Tali modalità di redazione del ricorso si pongono radicalmente in contrasto con il disposto dell’art. 366, primo comma, n. 3 cod. proc. civ., il quale esige che l’atto contenga, in modo chiaro e sintetico, l’indicazione delle reciproche pretese delle parti e delle ragioni di fatto e di diritto che le giustificano, delle eccezioni, delle difese e delle deduzioni di ciascuna parte in relazione alla posizione avversaria e nonché dello svolgersi della vicenda processuale nelle sue articolazioni, nonché delle argomentazioni essenziali, in fatto e in diritto, poste a fondamento della sentenza di primo grado, delle difese svolte dalle parti in appello e, infine, del tenore della sentenza impugnata: tale esposizione non risponde ad esigenze meramente formali, ma mira ad offrire al Giudice di legittimità una concisa rappresentazione dell’intera vicenda giudiziaria e delle questioni giuridiche prospettate e non risolte o risolte in maniera non condivisa, in modo tale da consentirgli di cogliere il significato e la portata delle censure mosse alla sentenza impugnata, senza dover accedere ad altre fonti ed atti del processo (cfr. Cass., Sez. Un., 30/11/2021, n. 37552; Cass., Sez. III, 12/01/2024, n. 1352; Cass., Sez. VI, 3/02/2015).
5. Le spese processuali seguono la soccombenza, e si liquidano come dal dispositivo, con attribuzione al difensore della controricorrente, dichiaratosi
antistatario.
P.Q.M.
dichiara inammissibile il ricorso.

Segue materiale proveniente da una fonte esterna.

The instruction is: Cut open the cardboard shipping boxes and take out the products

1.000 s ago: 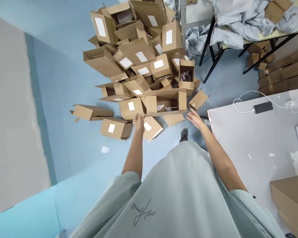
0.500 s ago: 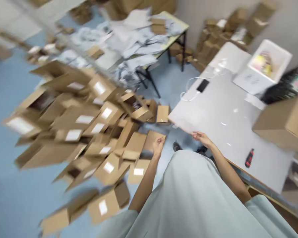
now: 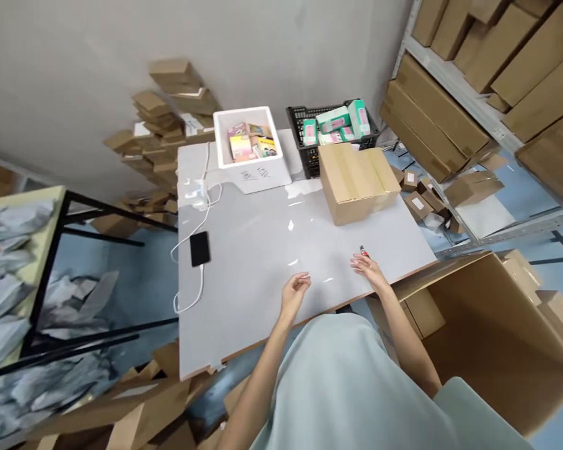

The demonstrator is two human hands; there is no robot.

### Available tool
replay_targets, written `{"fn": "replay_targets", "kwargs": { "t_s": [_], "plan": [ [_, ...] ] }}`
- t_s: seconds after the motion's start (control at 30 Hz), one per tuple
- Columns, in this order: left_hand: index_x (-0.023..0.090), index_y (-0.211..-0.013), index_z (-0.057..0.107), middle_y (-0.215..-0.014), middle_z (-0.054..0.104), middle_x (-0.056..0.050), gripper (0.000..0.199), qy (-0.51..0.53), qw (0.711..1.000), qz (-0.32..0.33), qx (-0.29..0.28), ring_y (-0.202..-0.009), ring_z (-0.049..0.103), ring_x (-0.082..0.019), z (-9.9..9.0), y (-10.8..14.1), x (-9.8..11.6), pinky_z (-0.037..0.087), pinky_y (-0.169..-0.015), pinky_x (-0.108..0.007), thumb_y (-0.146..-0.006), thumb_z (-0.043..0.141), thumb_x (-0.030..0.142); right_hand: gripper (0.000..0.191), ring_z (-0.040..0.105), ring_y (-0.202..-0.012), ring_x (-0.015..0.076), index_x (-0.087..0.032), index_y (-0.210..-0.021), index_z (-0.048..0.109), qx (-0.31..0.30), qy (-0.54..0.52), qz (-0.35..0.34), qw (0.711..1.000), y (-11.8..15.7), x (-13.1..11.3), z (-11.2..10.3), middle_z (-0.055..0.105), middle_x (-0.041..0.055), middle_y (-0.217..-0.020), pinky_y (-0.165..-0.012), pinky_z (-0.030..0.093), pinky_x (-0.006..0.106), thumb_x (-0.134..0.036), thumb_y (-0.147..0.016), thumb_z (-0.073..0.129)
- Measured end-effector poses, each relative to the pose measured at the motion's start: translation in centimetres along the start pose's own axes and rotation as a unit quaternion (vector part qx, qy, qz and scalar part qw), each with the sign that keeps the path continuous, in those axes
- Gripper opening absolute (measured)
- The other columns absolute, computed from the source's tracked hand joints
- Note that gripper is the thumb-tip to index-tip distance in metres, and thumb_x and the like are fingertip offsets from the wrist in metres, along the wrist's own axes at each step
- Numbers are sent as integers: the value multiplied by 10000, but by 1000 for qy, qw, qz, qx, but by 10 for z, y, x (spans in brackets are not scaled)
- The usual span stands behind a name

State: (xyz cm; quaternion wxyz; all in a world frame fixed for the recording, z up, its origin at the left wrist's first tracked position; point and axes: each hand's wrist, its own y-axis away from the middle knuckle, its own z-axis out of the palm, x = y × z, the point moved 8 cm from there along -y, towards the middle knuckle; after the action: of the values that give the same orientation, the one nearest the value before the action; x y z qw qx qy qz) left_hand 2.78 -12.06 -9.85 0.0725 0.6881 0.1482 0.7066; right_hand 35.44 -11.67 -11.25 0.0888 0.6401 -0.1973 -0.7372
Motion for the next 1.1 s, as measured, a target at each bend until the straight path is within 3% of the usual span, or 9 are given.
{"fn": "replay_targets", "kwargs": {
  "t_s": [0.1, 0.2, 0.3, 0.4, 0.5, 0.6, 0.77, 0.93, 1.1],
  "plan": [
    [211, -1093, 803, -1035, 848, -113, 443, -19, 997, 25, -71, -1104, 832, -339, 89, -30, 25, 627, -1146, -600, -729, 876, 453, 773, 736, -1361, 381, -220, -1324, 778, 85, 24, -53, 995, -43, -45, -65, 785, 209, -1442, -1204, 588, 591, -707, -737, 903],
    [208, -1178, 806, -1282, 834, -153, 420, -34, 989, 65, -128, -1237, 808, -331, 173, -58, 57, 608, -1199, -584, -794, 868, 369, 840, 537, -1590, 399, -214, -1447, 729, 156, 48, -120, 979, -99, -105, -110, 603, 225, -1688, -1334, 461, 597, -699, -778, 881],
    [226, -1321, 789, -1492, 750, -153, 445, -47, 979, 113, -162, -1387, 745, -309, 246, -82, 91, 571, -1260, -549, -881, 821, 281, 884, 248, -1770, 400, -213, -1610, 625, 205, 160, -196, 946, -153, -168, -125, 349, 224, -1872, -1437, 264, 608, -636, -868, 853],
    [263, -1421, 766, -1617, 667, -139, 496, -57, 969, 158, -181, -1497, 670, -305, 294, -94, 117, 554, -1281, -529, -927, 772, 216, 1107, 34, -1812, 463, -182, -1738, 476, 225, 292, -187, 910, -201, -199, -118, 98, 251, -1947, -1440, 122, 692, -701, -845, 877],
    [289, -1466, 751, -1654, 640, -132, 513, -60, 959, 192, -198, -1549, 627, -314, 312, -94, 129, 561, -1270, -532, -964, 725, 188, 1400, -37, -1796, 537, -150, -1801, 354, 211, 319, -111, 917, -236, -191, -111, -72, 281, -1947, -1415, 48, 750, -797, -708, 944],
    [281, -1451, 760, -1614, 675, -134, 500, -63, 966, 169, -186, -1529, 643, -315, 306, -94, 121, 572, -1257, -530, -964, 717, 173, 1487, -69, -1782, 576, -118, -1822, 281, 200, 345, -102, 911, -250, -179, -108, -167, 306, -1927, -1395, 39, 781, -771, -676, 968],
    [254, -1388, 780, -1531, 728, -143, 443, -57, 978, 130, -156, -1426, 714, -320, 293, -98, 108, 605, -1216, -543, -954, 737, 177, 1310, 16, -1792, 538, -80, -1796, 297, 222, 364, -176, 887, -250, -180, -117, -61, 355, -1915, -1411, 156, 729, -603, -780, 937],
    [257, -1428, 764, -1570, 712, -149, 476, -47, 976, 128, -172, -1451, 707, -336, 294, -97, 109, 597, -1226, -555, -958, 743, 186, 1179, 135, -1806, 464, -118, -1749, 404, 254, 321, -177, 895, -241, -187, -146, 37, 328, -1921, -1429, 257, 613, -656, -829, 908],
    [237, -1626, 625, -1752, 555, -208, 717, -48, 969, 108, -215, -1569, 621, -408, 327, -114, 104, 538, -1281, -621, -933, 809, 258, 1110, 231, -1799, 396, -54, -1769, 353, 308, 285, -161, 893, -254, -226, -187, 208, 320, -1907, -1446, 269, 517, -690, -958, 764]
  ]
}}
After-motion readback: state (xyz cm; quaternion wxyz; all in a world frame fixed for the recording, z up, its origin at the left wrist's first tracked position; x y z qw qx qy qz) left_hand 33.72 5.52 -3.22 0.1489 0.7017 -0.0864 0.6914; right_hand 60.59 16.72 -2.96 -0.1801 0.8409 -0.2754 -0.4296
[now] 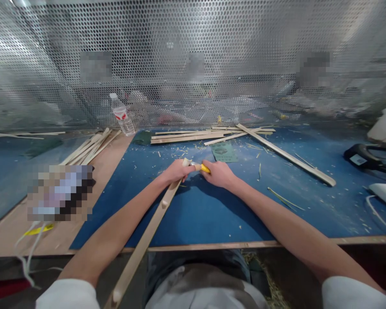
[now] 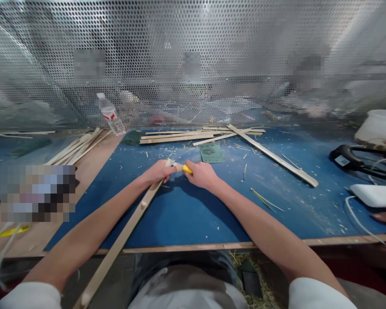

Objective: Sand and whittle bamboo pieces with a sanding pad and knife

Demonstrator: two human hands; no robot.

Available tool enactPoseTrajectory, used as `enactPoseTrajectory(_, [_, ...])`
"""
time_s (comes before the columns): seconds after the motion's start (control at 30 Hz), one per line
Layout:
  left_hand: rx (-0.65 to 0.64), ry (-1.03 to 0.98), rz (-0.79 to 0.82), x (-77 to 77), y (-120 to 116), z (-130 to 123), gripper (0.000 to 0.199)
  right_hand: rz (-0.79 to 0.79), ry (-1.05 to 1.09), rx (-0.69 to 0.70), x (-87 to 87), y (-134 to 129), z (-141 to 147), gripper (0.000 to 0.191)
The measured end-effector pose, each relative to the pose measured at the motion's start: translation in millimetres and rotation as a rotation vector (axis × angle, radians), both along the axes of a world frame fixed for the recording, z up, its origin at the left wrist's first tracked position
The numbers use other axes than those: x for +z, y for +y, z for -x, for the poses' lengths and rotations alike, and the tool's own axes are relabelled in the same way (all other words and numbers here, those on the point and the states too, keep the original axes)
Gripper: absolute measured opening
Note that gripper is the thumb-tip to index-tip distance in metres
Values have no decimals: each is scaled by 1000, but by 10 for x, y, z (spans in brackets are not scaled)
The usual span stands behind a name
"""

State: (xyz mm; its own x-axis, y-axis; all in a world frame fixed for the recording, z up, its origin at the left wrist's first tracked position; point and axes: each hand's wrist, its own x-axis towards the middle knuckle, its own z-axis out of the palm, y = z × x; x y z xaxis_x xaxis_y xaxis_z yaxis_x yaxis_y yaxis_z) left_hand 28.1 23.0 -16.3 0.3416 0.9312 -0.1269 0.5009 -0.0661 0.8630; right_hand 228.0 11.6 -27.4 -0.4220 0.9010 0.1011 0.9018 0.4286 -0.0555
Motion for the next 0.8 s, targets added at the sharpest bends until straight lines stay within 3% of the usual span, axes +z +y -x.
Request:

Condanna il ricorrente al pagamento, in favore della controricorrente, delle spese del giudizio di legittimità, che liquida in Euro 5.000,00 per compensi, oltre alle spese forfettarie nella misura del 15 per cento, agli esborsi liquidati in Euro 200,00, ed agli accessori di legge, con distrazione in favore dell’AVV_NOTAIO.
Ai sensi dell’art. 13, comma 1quater , del d.P.R. 30 maggio 2002, n. 115, inserito dall’art. 1, comma 17, della legge 24 dicembre 2012, n. 228, dà atto della sussistenza dei presupposti processuali per il versamento, da parte del ricorrente, dell’ulteriore importo a titolo di contributo unificato pari a quello previsto per il ricorso dal comma 1bis dello stesso art. 13, se dovuto.